2) Biaya kualitas sebagai alat analisis proses kualitas (Process-Quality Analysis Tool).
Biaya kualitas yang dibagi-bagi berdasarkan lini produk dan bagian dari aliran proses
berguna sebagai alat analisis yang akan menunjukan daerah permasalahan utama.
3) Biaya kualitas sebalai alat pemprograman (Programing Tool). Suatu analisis
menyediakan suatu dasar bagi pelaksanaan suatu tindakan melalui program yang
dibentuknya. Salah satu fungsi dari program adalah penugasan sumber daya yang
tersedia untuk melaksanakan tindakan. Demikian juga analisis terhadap kualitas akan
dapat digunakan sebagai alat untuk mengidentifikasikan tindakan mana yang akan
memberikan keuntungan terbesar sehingga dapat diperioritaskan.
4) Biaya kualitas sebagai alat penganggaran (Budgetting-Tool). Biaya kualitas
merupakan suatu penunjuk terhadap penganggaran pengeluaran yang diperlukan untuk
mencapai kualitas yang diinginkan.
5) Biaya kualitas sebagai alat peramalan (Predictive Tool). Data mengenai biaya kualitas
dapat diperguanakan untuk mengevaluasi dan meyakinkan prestasi yang berhubungan
dengan pencapaian sasaran dan menghadapi persaingan di pasar dan berguna juga
sebagai alat evaluasi atas produk.
5. Produk Rusak
Produk rusak merupakan produk gagal yang secara teknis atau ekonomis tidak dapat
diperbaiki menjadi produk yang sesuai dengan standar mutu yang ditetapkan oleh
perusahaan. Produk rusak sudah menelan semua unsur biaya produksi (bahan baku,
tenaga kerja dan overhead pabrik).
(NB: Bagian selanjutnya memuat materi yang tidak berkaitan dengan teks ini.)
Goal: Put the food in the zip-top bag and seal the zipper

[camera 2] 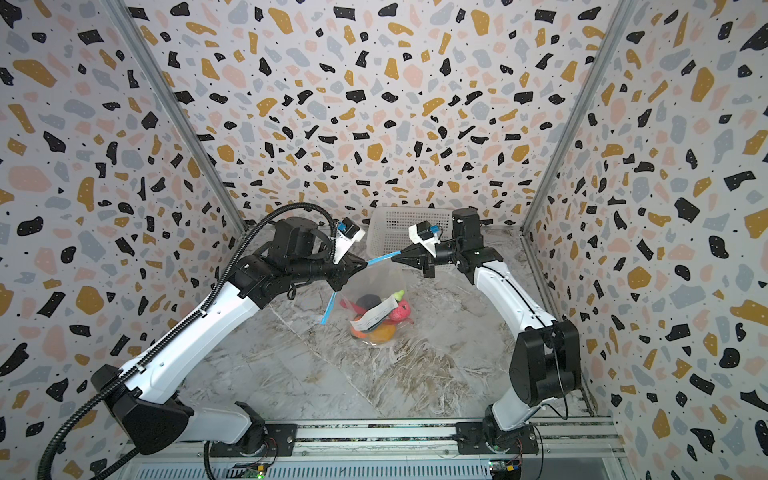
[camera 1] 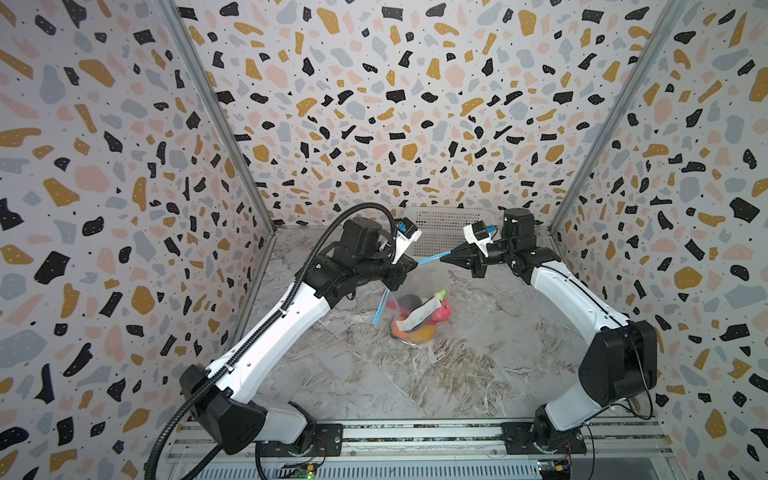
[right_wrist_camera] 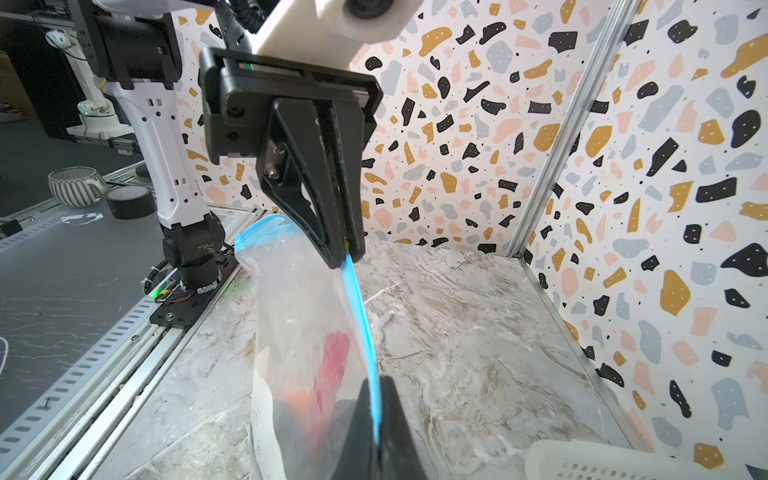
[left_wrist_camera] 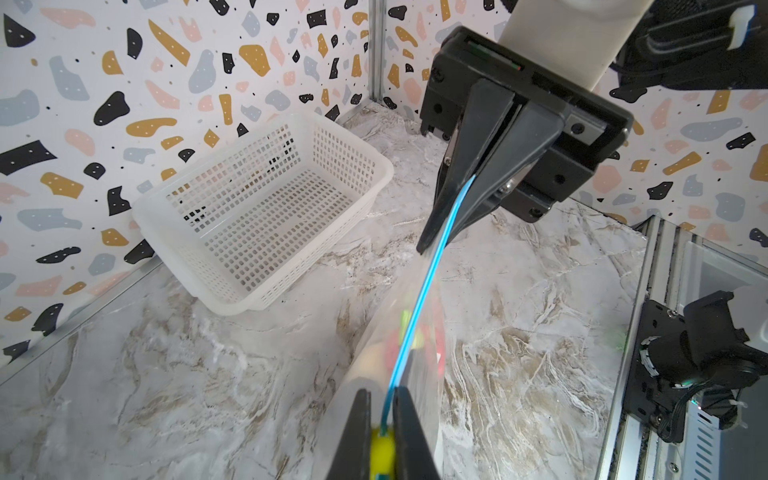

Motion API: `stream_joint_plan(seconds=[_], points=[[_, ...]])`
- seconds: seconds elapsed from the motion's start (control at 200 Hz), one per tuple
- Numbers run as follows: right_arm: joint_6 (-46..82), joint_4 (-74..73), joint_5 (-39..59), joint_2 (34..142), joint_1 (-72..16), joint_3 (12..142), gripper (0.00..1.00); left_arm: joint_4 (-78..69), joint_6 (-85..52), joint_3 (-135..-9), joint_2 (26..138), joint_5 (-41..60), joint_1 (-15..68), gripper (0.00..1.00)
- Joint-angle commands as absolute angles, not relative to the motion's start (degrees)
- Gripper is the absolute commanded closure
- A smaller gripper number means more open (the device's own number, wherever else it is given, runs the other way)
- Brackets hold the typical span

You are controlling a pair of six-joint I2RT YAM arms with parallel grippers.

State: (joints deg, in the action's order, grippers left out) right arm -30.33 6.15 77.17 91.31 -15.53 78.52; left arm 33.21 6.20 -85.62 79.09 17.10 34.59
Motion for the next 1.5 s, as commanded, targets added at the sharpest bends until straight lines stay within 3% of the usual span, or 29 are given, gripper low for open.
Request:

Menurut Kholmi & Yuningsih (2009), “Produk rusak
adalah barang yang dihasilkan tidak dapat memenuhi standar yang telah ditentukan dan
tidak dapat diperbaiki secara ekonomis.”
Sedangkan Bustami & Nurlela (2007) mendefinisikan bahwa: “Produk rusak adalah
produk yang dihasilkan dalm proses produksi, dimana produk yang dihasilkan tidak
sesuai dengan standar mutu yang ditetapkan.” Produk rusak dapat diakibatkan oleh dua
sebab, yakni: Pertama, produk rusak disebabkan oleh kondisi eksternal, misalnya karena
spesifikasi pengerjaan yang sulit yang ditetapkan oleh pemesan, atau kondisi ini biasa
disebut “sebab abnormal”. Kedua, produk rusak yang disebabkan oleh pihak internal
yang biasa disebut “sebab normal”, misalnya bahan baku yang kurang baik, peralatan dan
tenaga ahli.
Mulyadi, (2011: 324) berpendapat bahwa, produk rusak yang terjadi selama proses
produksi mengacu pada produk yang tidak dapat diterima oleh konsumen dan tidak dapat
dikerjakan ulang. Produk rusak adalah produk yang tidak sesuai standar mutu yang telah
ditetapkan secara ekonomis tidak dapat diperbaharui menjadi produk yang baik.